The take away is that observation seems to support the theory that small physical problems can cause behavioral anomalies. Anomalies such as many of us view religious belief.

Think about the aberrational behavior patterns we see in people strongly related to the church. Maybe you’ll get the same understanding that I have.

 

 

New Math And “The Problem”

It doesn’t matter how you add this up, these stories sum as in indictment of religions. Primarily the big three monotheistic, Abrahamic religions. Sure, sure. You can argue that there are pedophiles, rapists, thieves, and abusers everywhere and in all communities. I suppose there will always be some small percentage of humanity which is wont to be such ways. The trouble here is that these people are operating within and behind the protection of a community of people which claims the high road on morality, which claims to ‘KNOW’ god and his morals.

Statistically we shouldn’t be surprised that these types of people are religious. In the US about 70% of all criminals should be religious. In Islamic countries generally 95% or more are religious, or should be. The problem being that religions claim to keep adherents on the straight and narrow path. The news is increasingly filled with stories of failed theists. It seems every day that there is another horror story of a cleric gone bad. It happens in Christianity, Islam, and Judaism. This god of Abraham seems to be nothing more than a scam or con.

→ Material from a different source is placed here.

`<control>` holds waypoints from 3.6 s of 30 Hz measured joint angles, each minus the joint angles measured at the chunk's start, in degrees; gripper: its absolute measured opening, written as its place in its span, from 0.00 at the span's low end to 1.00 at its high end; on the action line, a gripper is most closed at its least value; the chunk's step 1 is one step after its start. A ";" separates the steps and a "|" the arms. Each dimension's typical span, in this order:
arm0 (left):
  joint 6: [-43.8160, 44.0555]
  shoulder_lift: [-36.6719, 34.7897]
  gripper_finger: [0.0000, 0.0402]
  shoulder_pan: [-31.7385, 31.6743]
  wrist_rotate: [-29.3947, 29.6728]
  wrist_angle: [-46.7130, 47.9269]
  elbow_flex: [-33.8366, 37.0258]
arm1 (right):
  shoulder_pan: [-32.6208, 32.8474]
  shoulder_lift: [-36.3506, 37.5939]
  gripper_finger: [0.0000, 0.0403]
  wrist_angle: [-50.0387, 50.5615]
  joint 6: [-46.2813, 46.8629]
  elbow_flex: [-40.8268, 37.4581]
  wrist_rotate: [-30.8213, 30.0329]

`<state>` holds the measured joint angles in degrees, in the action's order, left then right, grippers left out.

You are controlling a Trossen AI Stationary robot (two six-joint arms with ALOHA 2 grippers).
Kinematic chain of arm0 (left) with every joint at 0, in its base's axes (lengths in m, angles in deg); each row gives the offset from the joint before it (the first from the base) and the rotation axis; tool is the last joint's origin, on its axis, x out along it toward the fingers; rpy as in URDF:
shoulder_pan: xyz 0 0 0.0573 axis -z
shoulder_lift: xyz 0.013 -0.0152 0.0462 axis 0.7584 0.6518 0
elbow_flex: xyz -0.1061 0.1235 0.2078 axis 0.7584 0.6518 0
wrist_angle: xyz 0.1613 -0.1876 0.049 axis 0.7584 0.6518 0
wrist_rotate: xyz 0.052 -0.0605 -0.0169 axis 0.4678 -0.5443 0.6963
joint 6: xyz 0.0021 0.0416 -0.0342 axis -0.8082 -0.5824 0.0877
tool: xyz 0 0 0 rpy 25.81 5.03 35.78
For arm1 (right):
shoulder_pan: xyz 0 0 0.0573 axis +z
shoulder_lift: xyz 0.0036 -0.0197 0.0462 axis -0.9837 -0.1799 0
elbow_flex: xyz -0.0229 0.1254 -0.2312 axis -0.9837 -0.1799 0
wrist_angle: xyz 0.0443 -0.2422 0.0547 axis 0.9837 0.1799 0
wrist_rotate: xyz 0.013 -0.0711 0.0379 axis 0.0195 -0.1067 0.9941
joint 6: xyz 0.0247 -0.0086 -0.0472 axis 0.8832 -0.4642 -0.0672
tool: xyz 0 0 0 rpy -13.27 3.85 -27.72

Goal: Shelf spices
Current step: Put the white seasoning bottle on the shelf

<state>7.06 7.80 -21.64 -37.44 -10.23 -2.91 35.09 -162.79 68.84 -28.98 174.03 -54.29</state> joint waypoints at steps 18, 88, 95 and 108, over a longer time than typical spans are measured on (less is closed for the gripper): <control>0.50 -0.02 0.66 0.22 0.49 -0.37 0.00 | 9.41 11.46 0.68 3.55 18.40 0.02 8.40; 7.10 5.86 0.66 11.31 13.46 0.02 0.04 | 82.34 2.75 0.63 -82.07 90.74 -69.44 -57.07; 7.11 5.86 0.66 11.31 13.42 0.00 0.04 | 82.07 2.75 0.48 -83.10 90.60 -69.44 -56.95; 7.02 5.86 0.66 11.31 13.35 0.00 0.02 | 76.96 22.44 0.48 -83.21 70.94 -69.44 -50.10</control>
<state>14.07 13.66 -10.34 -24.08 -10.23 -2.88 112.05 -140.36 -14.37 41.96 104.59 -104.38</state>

Yes, you can tell me that they aren’t true believers but the rest of us can’t tell them apart from other ‘believers’ and apparently neither can you or the real believers till they get caught. No matter what you claim this religion stuff does’t seem to work. There haven’t been any supposed miracles for 2000 years or more and that praying for the church doesn’t seem to protect it from the very clerics who run it. Clearly belief, prayer, nor even scholarly endeavors can protect the faithful from the faithful.

 

 

A question for the believers out there: Knowing stuff like can be found in the news, why would I need to get involved in your religion or faith? Clearly it doesn’t work any better than sleeping in on Sundays does. Oh, I forgot, god helped you find your keys… but he didn’t have time to stop the preacher from raping your niece…. makes sense!